#### How to complete this task
Check each line of the data for "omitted", then give the number of lines that have it, without any other words.

Supplied data Start Marker

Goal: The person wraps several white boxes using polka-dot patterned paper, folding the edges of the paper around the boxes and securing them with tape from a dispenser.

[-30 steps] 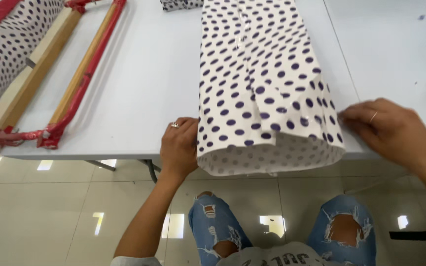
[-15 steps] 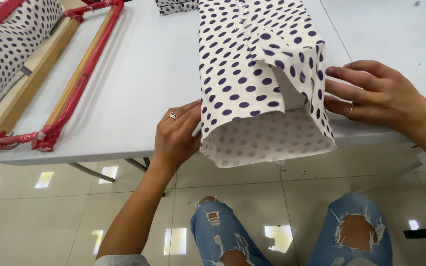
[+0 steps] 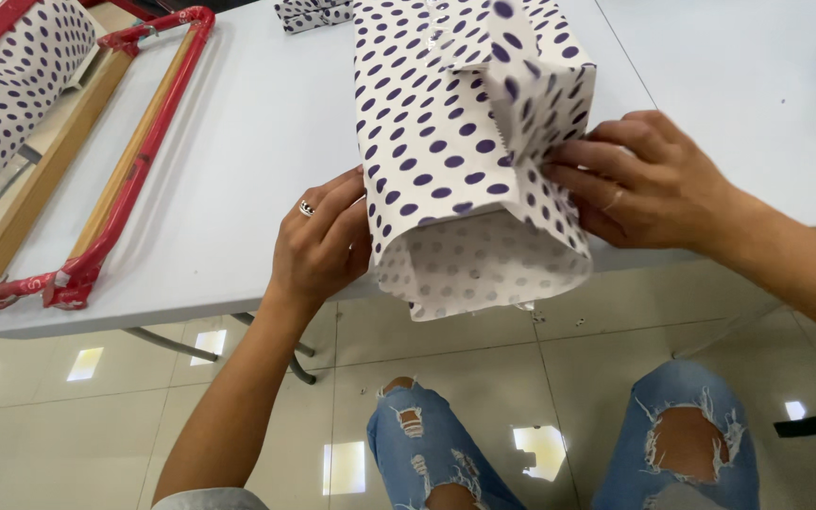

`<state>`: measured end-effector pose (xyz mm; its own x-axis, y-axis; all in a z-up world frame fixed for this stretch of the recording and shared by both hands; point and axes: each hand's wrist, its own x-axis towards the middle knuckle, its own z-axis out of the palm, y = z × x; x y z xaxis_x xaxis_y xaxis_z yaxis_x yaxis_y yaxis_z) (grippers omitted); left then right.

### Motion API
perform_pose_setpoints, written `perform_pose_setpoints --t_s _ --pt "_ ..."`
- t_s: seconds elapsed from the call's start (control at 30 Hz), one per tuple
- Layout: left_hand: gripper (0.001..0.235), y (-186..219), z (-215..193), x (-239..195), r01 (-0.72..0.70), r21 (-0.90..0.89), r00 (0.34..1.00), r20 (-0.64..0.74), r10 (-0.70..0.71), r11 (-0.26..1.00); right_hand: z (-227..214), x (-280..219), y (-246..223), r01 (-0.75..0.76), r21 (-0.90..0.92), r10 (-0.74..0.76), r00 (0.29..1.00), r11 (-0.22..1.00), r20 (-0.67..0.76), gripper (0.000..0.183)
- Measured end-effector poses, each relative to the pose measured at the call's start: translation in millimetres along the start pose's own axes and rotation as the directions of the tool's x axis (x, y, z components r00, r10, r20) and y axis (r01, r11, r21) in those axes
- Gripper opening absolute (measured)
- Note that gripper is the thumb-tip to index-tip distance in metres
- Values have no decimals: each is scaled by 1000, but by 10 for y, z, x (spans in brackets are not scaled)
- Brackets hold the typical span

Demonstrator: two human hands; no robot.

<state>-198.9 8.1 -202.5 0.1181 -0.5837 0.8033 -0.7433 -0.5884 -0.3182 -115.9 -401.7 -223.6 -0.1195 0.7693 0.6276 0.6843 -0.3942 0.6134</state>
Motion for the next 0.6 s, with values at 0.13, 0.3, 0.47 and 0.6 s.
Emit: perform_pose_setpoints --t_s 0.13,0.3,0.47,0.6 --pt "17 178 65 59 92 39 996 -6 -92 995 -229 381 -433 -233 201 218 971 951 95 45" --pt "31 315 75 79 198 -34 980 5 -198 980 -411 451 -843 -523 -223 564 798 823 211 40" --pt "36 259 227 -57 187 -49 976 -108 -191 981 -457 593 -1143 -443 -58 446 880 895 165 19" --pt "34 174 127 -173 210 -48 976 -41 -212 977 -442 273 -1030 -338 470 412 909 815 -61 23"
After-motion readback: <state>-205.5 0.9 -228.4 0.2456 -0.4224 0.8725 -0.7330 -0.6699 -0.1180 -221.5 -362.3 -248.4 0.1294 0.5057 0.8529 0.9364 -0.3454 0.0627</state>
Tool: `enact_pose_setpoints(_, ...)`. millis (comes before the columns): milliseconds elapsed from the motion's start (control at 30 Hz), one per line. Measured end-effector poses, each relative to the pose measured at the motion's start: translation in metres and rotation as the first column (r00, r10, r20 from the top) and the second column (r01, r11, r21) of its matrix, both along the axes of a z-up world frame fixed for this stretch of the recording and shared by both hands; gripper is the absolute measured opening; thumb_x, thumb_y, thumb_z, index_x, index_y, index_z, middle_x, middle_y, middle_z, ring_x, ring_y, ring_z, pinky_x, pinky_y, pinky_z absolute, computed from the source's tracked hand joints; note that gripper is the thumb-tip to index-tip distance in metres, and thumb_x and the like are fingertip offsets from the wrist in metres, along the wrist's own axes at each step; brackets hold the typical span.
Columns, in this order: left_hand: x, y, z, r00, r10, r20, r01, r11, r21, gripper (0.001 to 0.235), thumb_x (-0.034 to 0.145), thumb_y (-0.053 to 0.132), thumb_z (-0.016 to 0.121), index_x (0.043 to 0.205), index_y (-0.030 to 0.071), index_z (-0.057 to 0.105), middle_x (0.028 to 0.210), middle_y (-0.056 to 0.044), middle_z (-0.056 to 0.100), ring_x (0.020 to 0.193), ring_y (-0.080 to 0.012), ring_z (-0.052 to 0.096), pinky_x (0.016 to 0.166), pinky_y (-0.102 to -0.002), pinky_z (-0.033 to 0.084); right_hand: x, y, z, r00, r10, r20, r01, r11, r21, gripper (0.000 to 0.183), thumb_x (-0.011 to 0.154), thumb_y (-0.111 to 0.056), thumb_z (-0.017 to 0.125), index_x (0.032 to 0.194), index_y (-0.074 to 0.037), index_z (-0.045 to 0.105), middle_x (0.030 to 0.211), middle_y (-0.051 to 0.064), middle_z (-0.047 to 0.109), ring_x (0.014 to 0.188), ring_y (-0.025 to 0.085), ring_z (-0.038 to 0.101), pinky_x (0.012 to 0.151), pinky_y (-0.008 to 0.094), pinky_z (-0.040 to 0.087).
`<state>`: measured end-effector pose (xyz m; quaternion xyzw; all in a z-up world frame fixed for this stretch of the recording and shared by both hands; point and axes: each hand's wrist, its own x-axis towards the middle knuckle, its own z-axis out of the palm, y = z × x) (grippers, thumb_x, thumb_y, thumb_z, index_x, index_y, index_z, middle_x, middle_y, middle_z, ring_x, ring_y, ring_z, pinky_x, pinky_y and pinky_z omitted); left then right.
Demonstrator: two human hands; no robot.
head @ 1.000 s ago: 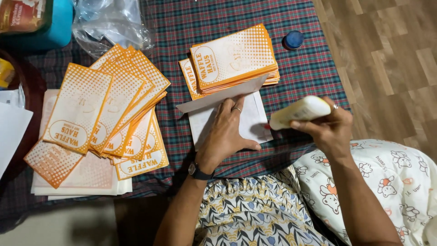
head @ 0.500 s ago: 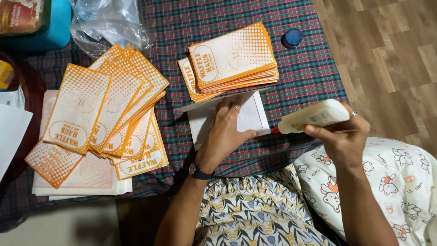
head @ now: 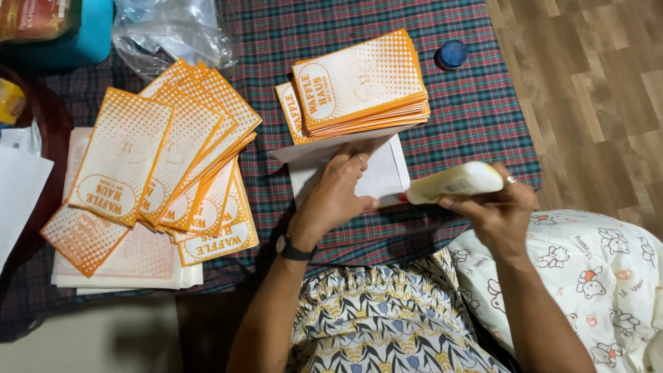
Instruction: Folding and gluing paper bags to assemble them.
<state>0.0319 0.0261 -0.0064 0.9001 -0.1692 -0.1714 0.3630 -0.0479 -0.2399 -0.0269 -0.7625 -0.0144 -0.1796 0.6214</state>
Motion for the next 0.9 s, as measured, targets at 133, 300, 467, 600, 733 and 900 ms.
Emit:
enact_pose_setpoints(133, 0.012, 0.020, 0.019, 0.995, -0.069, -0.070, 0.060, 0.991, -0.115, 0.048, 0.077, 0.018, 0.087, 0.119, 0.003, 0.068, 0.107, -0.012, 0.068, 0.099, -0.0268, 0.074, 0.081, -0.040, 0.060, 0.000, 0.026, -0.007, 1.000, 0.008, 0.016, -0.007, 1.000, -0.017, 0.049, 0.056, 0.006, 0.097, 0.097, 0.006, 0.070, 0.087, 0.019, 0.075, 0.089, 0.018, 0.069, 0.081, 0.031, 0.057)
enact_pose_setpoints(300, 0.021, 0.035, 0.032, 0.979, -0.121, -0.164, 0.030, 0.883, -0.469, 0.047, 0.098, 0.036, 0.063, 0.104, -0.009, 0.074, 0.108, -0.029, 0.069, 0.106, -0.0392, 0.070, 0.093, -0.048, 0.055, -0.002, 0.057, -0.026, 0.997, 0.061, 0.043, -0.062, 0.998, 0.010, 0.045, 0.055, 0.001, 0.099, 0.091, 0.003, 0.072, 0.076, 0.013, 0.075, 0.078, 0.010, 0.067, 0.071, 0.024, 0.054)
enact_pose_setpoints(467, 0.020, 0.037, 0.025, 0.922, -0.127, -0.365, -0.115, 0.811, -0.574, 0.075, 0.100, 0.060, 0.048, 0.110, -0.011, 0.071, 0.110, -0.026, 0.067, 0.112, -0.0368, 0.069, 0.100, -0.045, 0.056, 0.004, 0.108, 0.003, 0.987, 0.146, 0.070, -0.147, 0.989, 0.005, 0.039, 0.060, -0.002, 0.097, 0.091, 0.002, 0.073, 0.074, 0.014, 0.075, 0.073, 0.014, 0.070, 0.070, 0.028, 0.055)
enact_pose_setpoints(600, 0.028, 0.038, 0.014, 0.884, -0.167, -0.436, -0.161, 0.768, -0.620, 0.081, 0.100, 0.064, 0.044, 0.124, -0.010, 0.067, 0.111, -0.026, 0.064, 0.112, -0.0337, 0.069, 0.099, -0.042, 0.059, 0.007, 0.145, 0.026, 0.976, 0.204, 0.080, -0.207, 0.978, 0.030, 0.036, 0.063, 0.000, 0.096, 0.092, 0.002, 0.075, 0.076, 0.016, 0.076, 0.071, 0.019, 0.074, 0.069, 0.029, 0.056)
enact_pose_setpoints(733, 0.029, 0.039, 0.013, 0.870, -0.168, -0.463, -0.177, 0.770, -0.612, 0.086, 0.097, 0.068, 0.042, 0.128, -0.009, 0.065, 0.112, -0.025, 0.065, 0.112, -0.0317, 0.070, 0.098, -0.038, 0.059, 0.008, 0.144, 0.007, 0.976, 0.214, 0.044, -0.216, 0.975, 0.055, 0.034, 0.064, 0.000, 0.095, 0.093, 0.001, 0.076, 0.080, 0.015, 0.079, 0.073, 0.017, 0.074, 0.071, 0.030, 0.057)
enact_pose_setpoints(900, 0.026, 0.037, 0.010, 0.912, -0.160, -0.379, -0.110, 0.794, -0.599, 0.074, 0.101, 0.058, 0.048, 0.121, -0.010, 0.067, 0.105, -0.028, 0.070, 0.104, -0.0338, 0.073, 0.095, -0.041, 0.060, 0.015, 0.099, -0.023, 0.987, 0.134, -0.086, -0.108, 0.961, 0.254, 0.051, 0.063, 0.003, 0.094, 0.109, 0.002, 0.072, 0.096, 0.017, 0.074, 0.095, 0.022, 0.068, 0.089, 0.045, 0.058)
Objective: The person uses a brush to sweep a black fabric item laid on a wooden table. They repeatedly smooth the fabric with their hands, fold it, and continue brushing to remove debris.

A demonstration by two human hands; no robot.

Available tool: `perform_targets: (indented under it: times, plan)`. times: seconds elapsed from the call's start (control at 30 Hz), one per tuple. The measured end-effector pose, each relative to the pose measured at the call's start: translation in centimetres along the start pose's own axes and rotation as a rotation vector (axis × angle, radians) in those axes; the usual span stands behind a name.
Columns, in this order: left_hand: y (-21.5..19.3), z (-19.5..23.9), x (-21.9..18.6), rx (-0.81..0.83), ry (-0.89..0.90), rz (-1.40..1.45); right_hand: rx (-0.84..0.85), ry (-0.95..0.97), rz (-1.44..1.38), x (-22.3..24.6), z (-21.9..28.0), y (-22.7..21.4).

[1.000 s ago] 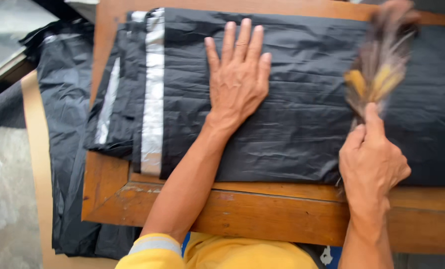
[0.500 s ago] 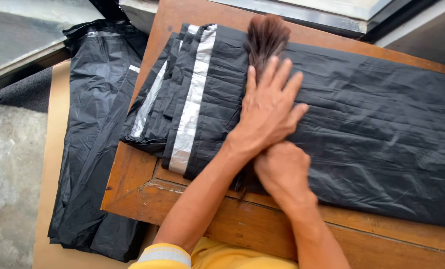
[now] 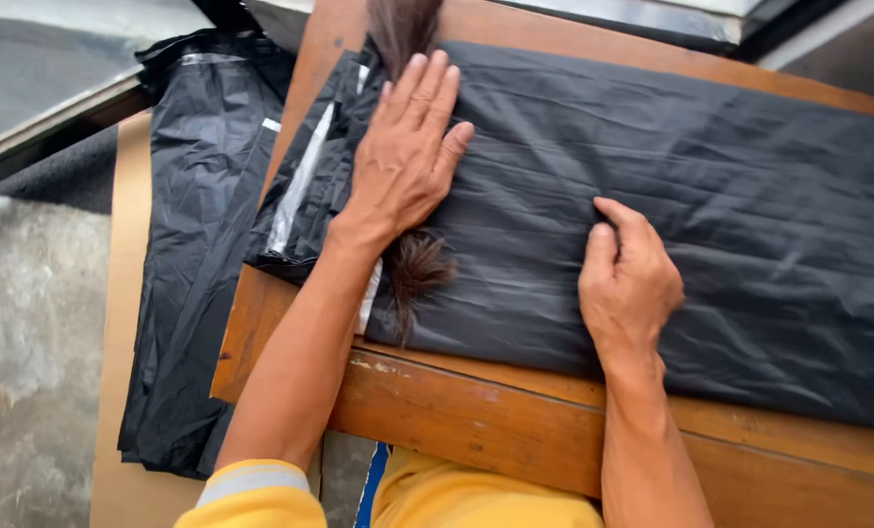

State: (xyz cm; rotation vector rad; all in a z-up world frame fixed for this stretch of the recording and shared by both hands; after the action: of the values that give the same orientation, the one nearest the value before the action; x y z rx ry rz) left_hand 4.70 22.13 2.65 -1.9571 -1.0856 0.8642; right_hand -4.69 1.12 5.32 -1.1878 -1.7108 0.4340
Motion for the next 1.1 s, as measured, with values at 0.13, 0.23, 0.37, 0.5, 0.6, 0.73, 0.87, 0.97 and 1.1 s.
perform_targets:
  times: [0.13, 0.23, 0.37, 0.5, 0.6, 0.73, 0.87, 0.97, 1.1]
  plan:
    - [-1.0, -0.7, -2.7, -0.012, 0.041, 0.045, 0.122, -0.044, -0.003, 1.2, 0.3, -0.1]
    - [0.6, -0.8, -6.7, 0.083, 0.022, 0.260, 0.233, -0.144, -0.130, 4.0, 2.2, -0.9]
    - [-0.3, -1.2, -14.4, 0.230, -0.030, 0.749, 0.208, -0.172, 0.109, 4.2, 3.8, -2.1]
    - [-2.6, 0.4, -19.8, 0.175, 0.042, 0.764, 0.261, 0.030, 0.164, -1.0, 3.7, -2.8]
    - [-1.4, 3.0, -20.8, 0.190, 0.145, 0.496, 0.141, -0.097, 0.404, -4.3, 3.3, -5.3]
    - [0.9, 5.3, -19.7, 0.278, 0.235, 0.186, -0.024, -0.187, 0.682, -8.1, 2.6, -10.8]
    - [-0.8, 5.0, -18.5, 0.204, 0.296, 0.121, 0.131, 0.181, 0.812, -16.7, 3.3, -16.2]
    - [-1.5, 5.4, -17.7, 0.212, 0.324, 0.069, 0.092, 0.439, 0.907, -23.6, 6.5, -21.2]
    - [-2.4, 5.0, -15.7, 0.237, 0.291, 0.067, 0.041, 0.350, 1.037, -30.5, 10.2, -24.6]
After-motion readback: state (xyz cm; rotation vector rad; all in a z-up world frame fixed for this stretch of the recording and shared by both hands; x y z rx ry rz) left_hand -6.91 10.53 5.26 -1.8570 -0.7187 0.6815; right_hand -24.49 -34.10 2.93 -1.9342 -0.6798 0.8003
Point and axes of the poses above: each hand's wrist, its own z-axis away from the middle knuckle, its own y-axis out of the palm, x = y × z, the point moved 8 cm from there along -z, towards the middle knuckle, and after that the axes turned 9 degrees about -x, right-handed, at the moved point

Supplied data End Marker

#### Your solution
2